▼

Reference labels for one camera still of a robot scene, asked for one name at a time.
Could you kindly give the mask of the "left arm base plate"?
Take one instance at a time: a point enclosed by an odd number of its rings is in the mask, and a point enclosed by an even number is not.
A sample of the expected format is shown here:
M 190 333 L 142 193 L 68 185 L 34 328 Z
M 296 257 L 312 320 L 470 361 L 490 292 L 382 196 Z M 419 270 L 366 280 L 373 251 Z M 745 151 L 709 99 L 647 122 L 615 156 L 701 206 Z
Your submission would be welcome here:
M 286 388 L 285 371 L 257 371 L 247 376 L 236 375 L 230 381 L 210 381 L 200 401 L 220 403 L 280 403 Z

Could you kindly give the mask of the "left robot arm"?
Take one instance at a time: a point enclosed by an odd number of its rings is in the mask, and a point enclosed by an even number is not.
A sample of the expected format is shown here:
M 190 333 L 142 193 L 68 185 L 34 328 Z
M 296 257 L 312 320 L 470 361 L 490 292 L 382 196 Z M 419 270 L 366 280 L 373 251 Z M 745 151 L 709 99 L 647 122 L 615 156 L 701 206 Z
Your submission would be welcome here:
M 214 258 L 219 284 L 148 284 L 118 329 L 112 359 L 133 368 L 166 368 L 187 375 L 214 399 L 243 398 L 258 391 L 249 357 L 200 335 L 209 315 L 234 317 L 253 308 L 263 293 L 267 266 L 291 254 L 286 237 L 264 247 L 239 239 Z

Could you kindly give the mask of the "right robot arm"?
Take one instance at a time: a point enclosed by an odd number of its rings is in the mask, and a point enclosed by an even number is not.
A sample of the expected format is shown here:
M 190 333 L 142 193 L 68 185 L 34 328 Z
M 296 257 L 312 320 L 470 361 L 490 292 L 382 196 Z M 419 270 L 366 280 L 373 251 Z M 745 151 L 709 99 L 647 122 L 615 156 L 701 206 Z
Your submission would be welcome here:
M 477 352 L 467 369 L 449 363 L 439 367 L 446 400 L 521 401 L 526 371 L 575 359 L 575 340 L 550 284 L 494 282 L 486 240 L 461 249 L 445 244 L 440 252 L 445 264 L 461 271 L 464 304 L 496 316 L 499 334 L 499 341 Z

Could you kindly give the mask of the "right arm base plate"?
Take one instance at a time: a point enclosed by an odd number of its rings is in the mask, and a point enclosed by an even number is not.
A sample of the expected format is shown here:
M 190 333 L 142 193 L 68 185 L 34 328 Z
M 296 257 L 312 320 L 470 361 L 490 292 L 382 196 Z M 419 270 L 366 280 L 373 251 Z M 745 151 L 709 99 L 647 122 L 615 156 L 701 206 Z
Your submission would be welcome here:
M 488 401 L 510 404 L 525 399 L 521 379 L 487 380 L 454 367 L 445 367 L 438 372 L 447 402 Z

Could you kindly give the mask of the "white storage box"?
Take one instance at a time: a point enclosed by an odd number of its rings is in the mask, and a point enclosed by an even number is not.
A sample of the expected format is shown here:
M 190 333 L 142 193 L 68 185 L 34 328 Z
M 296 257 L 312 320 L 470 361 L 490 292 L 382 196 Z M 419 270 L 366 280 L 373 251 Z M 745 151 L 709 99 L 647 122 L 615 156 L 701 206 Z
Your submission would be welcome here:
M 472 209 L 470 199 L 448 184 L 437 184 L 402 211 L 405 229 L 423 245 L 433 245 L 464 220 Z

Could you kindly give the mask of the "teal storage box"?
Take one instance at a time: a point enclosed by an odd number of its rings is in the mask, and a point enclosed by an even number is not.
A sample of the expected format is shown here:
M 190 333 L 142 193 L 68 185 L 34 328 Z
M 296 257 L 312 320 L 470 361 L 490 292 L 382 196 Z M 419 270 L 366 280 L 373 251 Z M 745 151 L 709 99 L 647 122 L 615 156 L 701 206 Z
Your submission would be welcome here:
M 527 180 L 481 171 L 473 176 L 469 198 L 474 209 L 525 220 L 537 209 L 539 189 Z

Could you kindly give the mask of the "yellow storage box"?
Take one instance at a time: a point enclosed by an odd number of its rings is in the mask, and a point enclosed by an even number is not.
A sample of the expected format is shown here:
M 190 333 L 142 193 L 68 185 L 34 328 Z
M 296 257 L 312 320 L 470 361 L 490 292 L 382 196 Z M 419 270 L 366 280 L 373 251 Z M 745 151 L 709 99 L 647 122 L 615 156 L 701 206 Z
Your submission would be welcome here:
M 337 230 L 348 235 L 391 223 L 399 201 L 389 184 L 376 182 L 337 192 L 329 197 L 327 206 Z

▲

- Task details
Copy the data above. Keep each line exact.

- Written answer
Reference labels for one camera still of a robot scene, asked for one name at a time.
Could you kindly give the mask of the "left arm base plate"?
Take one instance at a time: a point enclosed by an odd number of its rings is in the mask, and a point enclosed by an even number is not.
A sample of the expected format is shown here:
M 190 333 L 142 193 L 68 185 L 34 328 Z
M 296 257 L 312 320 L 470 361 L 490 292 L 382 196 Z M 419 270 L 366 280 L 373 251 Z M 745 151 L 709 99 L 647 122 L 615 156 L 701 206 Z
Your submission would be welcome here:
M 286 388 L 285 371 L 257 371 L 247 376 L 236 375 L 230 381 L 210 381 L 200 401 L 220 403 L 280 403 Z

Could you kindly give the mask of the "left robot arm"?
Take one instance at a time: a point enclosed by an odd number of its rings is in the mask, and a point enclosed by an even number is not.
A sample of the expected format is shown here:
M 190 333 L 142 193 L 68 185 L 34 328 Z
M 296 257 L 312 320 L 470 361 L 490 292 L 382 196 Z M 419 270 L 366 280 L 373 251 Z M 745 151 L 709 99 L 647 122 L 615 156 L 701 206 Z
Your submission would be welcome here:
M 214 258 L 219 284 L 148 284 L 118 329 L 112 359 L 133 368 L 166 368 L 187 375 L 214 399 L 243 398 L 258 391 L 249 357 L 200 335 L 209 315 L 234 317 L 253 308 L 263 293 L 267 266 L 291 254 L 286 237 L 264 247 L 239 239 Z

Could you kindly give the mask of the "right robot arm"?
Take one instance at a time: a point enclosed by an odd number of its rings is in the mask, and a point enclosed by an even number is not.
A sample of the expected format is shown here:
M 190 333 L 142 193 L 68 185 L 34 328 Z
M 296 257 L 312 320 L 470 361 L 490 292 L 382 196 Z M 419 270 L 366 280 L 373 251 Z M 745 151 L 709 99 L 647 122 L 615 156 L 701 206 Z
Your submission would be welcome here:
M 477 352 L 467 369 L 449 363 L 439 367 L 446 400 L 521 401 L 526 371 L 575 359 L 575 340 L 550 284 L 494 282 L 486 240 L 461 249 L 445 244 L 440 252 L 445 264 L 461 271 L 464 304 L 496 316 L 499 334 L 499 341 Z

Could you kindly give the mask of the "right arm base plate"?
Take one instance at a time: a point enclosed by an odd number of its rings is in the mask, and a point enclosed by an even number is not.
A sample of the expected format is shown here:
M 190 333 L 142 193 L 68 185 L 34 328 Z
M 296 257 L 312 320 L 470 361 L 490 292 L 382 196 Z M 419 270 L 366 280 L 373 251 Z M 745 151 L 709 99 L 647 122 L 615 156 L 701 206 Z
Your submission would be welcome here:
M 488 401 L 510 404 L 525 399 L 521 379 L 487 380 L 454 367 L 445 367 L 438 372 L 447 402 Z

Could you kindly give the mask of the "white storage box"?
Take one instance at a time: a point enclosed by an odd number of its rings is in the mask, and a point enclosed by an even number is not.
A sample of the expected format is shown here:
M 190 333 L 142 193 L 68 185 L 34 328 Z
M 296 257 L 312 320 L 470 361 L 490 292 L 382 196 Z M 419 270 L 366 280 L 373 251 Z M 745 151 L 709 99 L 647 122 L 615 156 L 701 206 Z
Your submission would be welcome here:
M 472 209 L 470 199 L 448 184 L 437 184 L 402 211 L 405 229 L 423 245 L 433 245 L 464 220 Z

Could you kindly give the mask of the "teal storage box"?
Take one instance at a time: a point enclosed by an odd number of its rings is in the mask, and a point enclosed by an even number is not.
A sample of the expected format is shown here:
M 190 333 L 142 193 L 68 185 L 34 328 Z
M 296 257 L 312 320 L 470 361 L 490 292 L 382 196 Z M 419 270 L 366 280 L 373 251 Z M 745 151 L 709 99 L 647 122 L 615 156 L 701 206 Z
Your submission would be welcome here:
M 527 180 L 481 171 L 473 176 L 469 198 L 474 209 L 525 220 L 537 209 L 539 189 Z

Could you kindly give the mask of the "yellow storage box"?
Take one instance at a time: a point enclosed by an odd number of its rings is in the mask, and a point enclosed by an even number is not.
A sample of the expected format is shown here:
M 190 333 L 142 193 L 68 185 L 34 328 Z
M 296 257 L 312 320 L 470 361 L 490 292 L 382 196 Z M 419 270 L 366 280 L 373 251 Z M 745 151 L 709 99 L 647 122 L 615 156 L 701 206 Z
Your submission would be welcome here:
M 337 230 L 348 235 L 391 223 L 399 201 L 389 184 L 376 182 L 337 192 L 329 197 L 327 206 Z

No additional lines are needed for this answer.